Exercise goal:
Reproduce all of the data exactly. Images are not to appear in the reply.

Available data:
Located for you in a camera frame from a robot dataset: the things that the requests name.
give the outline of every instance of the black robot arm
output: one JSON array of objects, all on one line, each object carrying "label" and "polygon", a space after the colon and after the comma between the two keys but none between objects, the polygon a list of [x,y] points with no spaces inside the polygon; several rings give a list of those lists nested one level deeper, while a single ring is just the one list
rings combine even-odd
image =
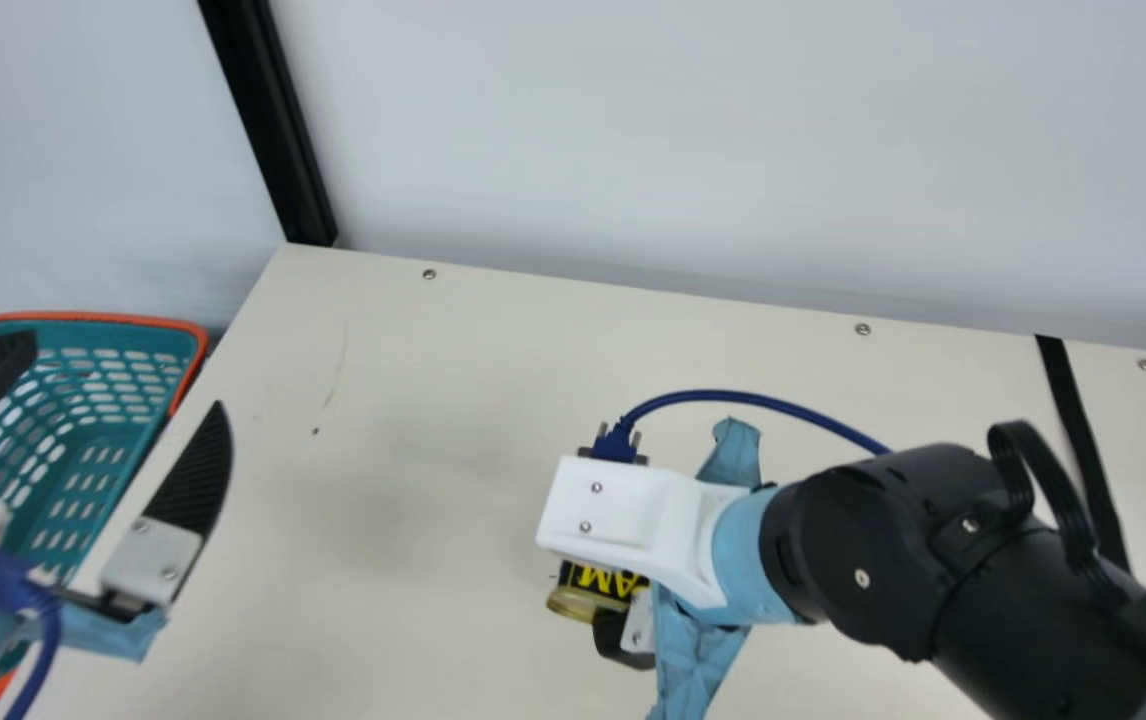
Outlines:
[{"label": "black robot arm", "polygon": [[[992,460],[934,445],[778,493],[760,534],[770,584],[806,619],[933,662],[995,719],[1146,720],[1146,588],[1100,559],[1030,425],[988,439]],[[1057,529],[1031,515],[1031,475]]]}]

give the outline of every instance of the cable connector
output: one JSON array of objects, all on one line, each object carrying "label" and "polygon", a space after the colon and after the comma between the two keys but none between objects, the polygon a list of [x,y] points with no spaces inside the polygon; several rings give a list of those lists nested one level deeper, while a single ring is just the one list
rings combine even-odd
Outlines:
[{"label": "cable connector", "polygon": [[638,445],[638,435],[634,441],[631,440],[631,425],[619,421],[609,432],[604,432],[604,425],[601,425],[601,433],[595,438],[595,443],[591,443],[590,452],[586,455],[595,460],[627,462],[628,465],[634,465],[639,457]]}]

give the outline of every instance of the black cable
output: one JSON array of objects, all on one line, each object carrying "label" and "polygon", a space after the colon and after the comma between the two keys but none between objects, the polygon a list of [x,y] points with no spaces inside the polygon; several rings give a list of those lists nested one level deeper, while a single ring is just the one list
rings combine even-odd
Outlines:
[{"label": "black cable", "polygon": [[1116,515],[1116,503],[1110,500],[1107,471],[1102,468],[1102,456],[1098,454],[1098,443],[1093,438],[1093,428],[1089,425],[1089,415],[1080,400],[1080,386],[1076,386],[1066,343],[1057,337],[1044,336],[1035,336],[1035,341],[1041,346],[1044,374],[1047,375],[1049,389],[1053,392],[1057,413],[1062,418],[1062,428],[1072,441],[1076,464],[1080,465],[1084,499],[1089,504],[1089,516],[1093,518],[1093,525],[1098,530],[1102,556],[1121,570],[1130,571],[1129,551],[1120,526],[1120,516]]},{"label": "black cable", "polygon": [[[1072,478],[1059,464],[1053,451],[1049,449],[1044,438],[1029,423],[1018,420],[990,428],[990,433],[986,435],[986,445],[990,447],[990,457],[1004,478],[1004,486],[1008,488],[1008,498],[1011,501],[1015,498],[1021,503],[1020,507],[1008,509],[1007,519],[1018,519],[1018,512],[1025,516],[1030,511],[1034,493],[1025,487],[1030,488],[1034,475],[1057,518],[1067,565],[1073,573],[1084,576],[1094,601],[1104,612],[1114,612],[1124,606],[1129,597],[1102,568],[1093,524],[1084,512]],[[1027,468],[1030,468],[1030,474],[1027,474]]]}]

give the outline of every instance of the black ribbon cable
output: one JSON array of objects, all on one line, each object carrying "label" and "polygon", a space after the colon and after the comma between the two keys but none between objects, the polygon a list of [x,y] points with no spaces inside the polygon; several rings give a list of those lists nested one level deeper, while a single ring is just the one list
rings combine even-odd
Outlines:
[{"label": "black ribbon cable", "polygon": [[1084,482],[1084,499],[1089,504],[1089,516],[1093,519],[1098,534],[1099,553],[1116,568],[1129,573],[1129,551],[1125,537],[1116,515],[1116,503],[1110,500],[1107,471],[1102,468],[1102,456],[1098,455],[1098,443],[1093,439],[1093,428],[1080,400],[1080,388],[1075,384],[1072,358],[1067,355],[1066,343],[1061,338],[1035,336],[1044,360],[1044,374],[1049,389],[1053,392],[1057,413],[1062,418],[1062,429],[1072,441],[1080,478]]}]

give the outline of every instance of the blue cable
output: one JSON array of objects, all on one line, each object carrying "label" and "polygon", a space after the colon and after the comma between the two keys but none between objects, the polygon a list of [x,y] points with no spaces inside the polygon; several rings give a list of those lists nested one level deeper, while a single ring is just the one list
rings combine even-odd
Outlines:
[{"label": "blue cable", "polygon": [[62,639],[62,601],[48,588],[28,578],[30,565],[24,559],[0,550],[0,610],[16,615],[23,610],[34,610],[41,621],[42,635],[34,670],[30,671],[26,683],[17,692],[17,699],[9,707],[5,720],[21,720],[29,712],[39,688],[48,678],[53,657]]},{"label": "blue cable", "polygon": [[666,406],[680,405],[682,402],[736,402],[739,405],[764,407],[764,409],[777,410],[778,413],[791,415],[792,418],[801,418],[806,423],[813,423],[818,428],[830,430],[830,432],[847,439],[849,443],[855,443],[855,445],[865,448],[865,451],[873,452],[876,455],[887,455],[892,452],[884,443],[877,441],[876,438],[866,433],[858,432],[858,430],[841,423],[839,420],[831,418],[816,410],[807,409],[802,405],[778,400],[777,397],[758,396],[758,393],[736,391],[736,389],[686,389],[686,391],[658,396],[652,398],[652,400],[633,407],[633,409],[628,410],[618,421],[613,430],[610,430],[604,437],[596,439],[595,447],[592,447],[592,456],[604,460],[631,462],[636,457],[636,451],[631,447],[631,441],[629,441],[634,425],[643,416],[652,413],[652,410],[660,410]]}]

Exercise result:
Located for you in a camera frame from a robot dataset: the things that the requests name.
give the outline of every instance of the black robot arm
output: one JSON array of objects, all on one line, each object carrying "label" and "polygon", a space after the colon and after the comma between the two keys but none between objects, the polygon a list of [x,y] points with no spaces inside the polygon; several rings give a list of those lists nested one level deeper, while a single ring is just the one list
rings combine even-odd
image =
Outlines:
[{"label": "black robot arm", "polygon": [[[992,460],[934,445],[778,493],[760,534],[770,584],[806,619],[933,662],[995,719],[1146,720],[1146,588],[1100,559],[1030,425],[988,439]],[[1057,529],[1031,515],[1031,475]]]}]

give the outline of every instance of the cable connector
output: one JSON array of objects, all on one line, each object carrying "label" and "polygon", a space after the colon and after the comma between the two keys but none between objects, the polygon a list of [x,y] points with no spaces inside the polygon; several rings give a list of those lists nested one level deeper, while a single ring is just the one list
rings combine even-odd
Outlines:
[{"label": "cable connector", "polygon": [[638,445],[638,435],[634,441],[631,440],[631,425],[619,421],[609,432],[604,432],[604,425],[601,425],[601,433],[595,438],[595,443],[591,443],[590,452],[586,455],[595,460],[627,462],[628,465],[634,465],[639,457]]}]

give the outline of every instance of the black cable
output: one JSON array of objects, all on one line, each object carrying "label" and "polygon", a space after the colon and after the comma between the two keys but none between objects, the polygon a list of [x,y] points with no spaces inside the polygon; several rings give a list of those lists nested one level deeper, while a single ring is just the one list
rings combine even-odd
Outlines:
[{"label": "black cable", "polygon": [[1116,515],[1116,503],[1110,500],[1107,471],[1102,468],[1102,456],[1098,454],[1098,443],[1093,438],[1093,428],[1089,425],[1089,415],[1080,400],[1080,386],[1076,386],[1066,343],[1057,337],[1044,336],[1035,336],[1035,341],[1041,346],[1044,374],[1047,375],[1049,389],[1053,392],[1057,413],[1062,418],[1062,428],[1072,441],[1076,464],[1080,465],[1084,499],[1089,504],[1089,516],[1093,518],[1093,525],[1098,530],[1102,556],[1121,570],[1130,571],[1129,551],[1120,526],[1120,516]]},{"label": "black cable", "polygon": [[[1072,478],[1059,464],[1053,451],[1049,449],[1044,438],[1029,423],[1018,420],[990,428],[990,433],[986,435],[986,445],[990,447],[990,457],[1004,478],[1004,486],[1008,488],[1008,498],[1011,501],[1015,498],[1021,503],[1020,507],[1008,509],[1007,519],[1018,519],[1018,512],[1025,516],[1030,511],[1034,493],[1025,487],[1030,488],[1034,475],[1057,518],[1067,565],[1073,573],[1084,576],[1094,601],[1104,612],[1114,612],[1124,606],[1129,597],[1102,568],[1093,524],[1084,512]],[[1027,468],[1030,468],[1030,474],[1027,474]]]}]

give the outline of every instance of the black ribbon cable
output: one JSON array of objects, all on one line, each object carrying "label" and "polygon", a space after the colon and after the comma between the two keys but none between objects, the polygon a list of [x,y] points with no spaces inside the polygon; several rings give a list of those lists nested one level deeper, while a single ring is just the one list
rings combine even-odd
Outlines:
[{"label": "black ribbon cable", "polygon": [[1084,482],[1084,499],[1089,504],[1089,516],[1093,519],[1098,534],[1099,553],[1116,568],[1129,573],[1129,551],[1125,537],[1116,515],[1116,503],[1110,500],[1107,471],[1102,468],[1102,456],[1098,455],[1098,443],[1093,439],[1093,428],[1080,400],[1080,388],[1075,384],[1072,358],[1067,355],[1066,343],[1061,338],[1035,336],[1044,360],[1044,374],[1049,389],[1053,392],[1057,413],[1062,418],[1062,429],[1072,441],[1080,478]]}]

give the outline of every instance of the blue cable
output: one JSON array of objects, all on one line, each object carrying "label" and "polygon", a space after the colon and after the comma between the two keys but none between objects, the polygon a list of [x,y] points with no spaces inside the polygon; several rings give a list of those lists nested one level deeper, while a single ring is just the one list
rings combine even-odd
Outlines:
[{"label": "blue cable", "polygon": [[62,639],[62,601],[48,588],[28,578],[30,565],[24,559],[0,550],[0,610],[16,615],[23,610],[34,610],[41,621],[42,635],[34,670],[30,671],[26,683],[17,692],[17,699],[9,707],[5,720],[21,720],[29,712],[39,688],[48,678],[53,657]]},{"label": "blue cable", "polygon": [[666,406],[680,405],[682,402],[736,402],[739,405],[764,407],[764,409],[777,410],[778,413],[791,415],[792,418],[801,418],[806,423],[813,423],[818,428],[830,430],[830,432],[847,439],[849,443],[855,443],[855,445],[865,448],[865,451],[873,452],[876,455],[887,455],[892,452],[884,443],[877,441],[876,438],[866,433],[858,432],[858,430],[841,423],[839,420],[831,418],[816,410],[807,409],[802,405],[778,400],[777,397],[758,396],[758,393],[736,391],[736,389],[686,389],[686,391],[658,396],[652,398],[652,400],[633,407],[633,409],[628,410],[618,421],[613,430],[610,430],[604,437],[596,439],[595,447],[592,447],[592,456],[604,460],[631,462],[636,457],[636,451],[631,447],[631,441],[629,441],[634,425],[643,416],[652,413],[652,410],[660,410]]}]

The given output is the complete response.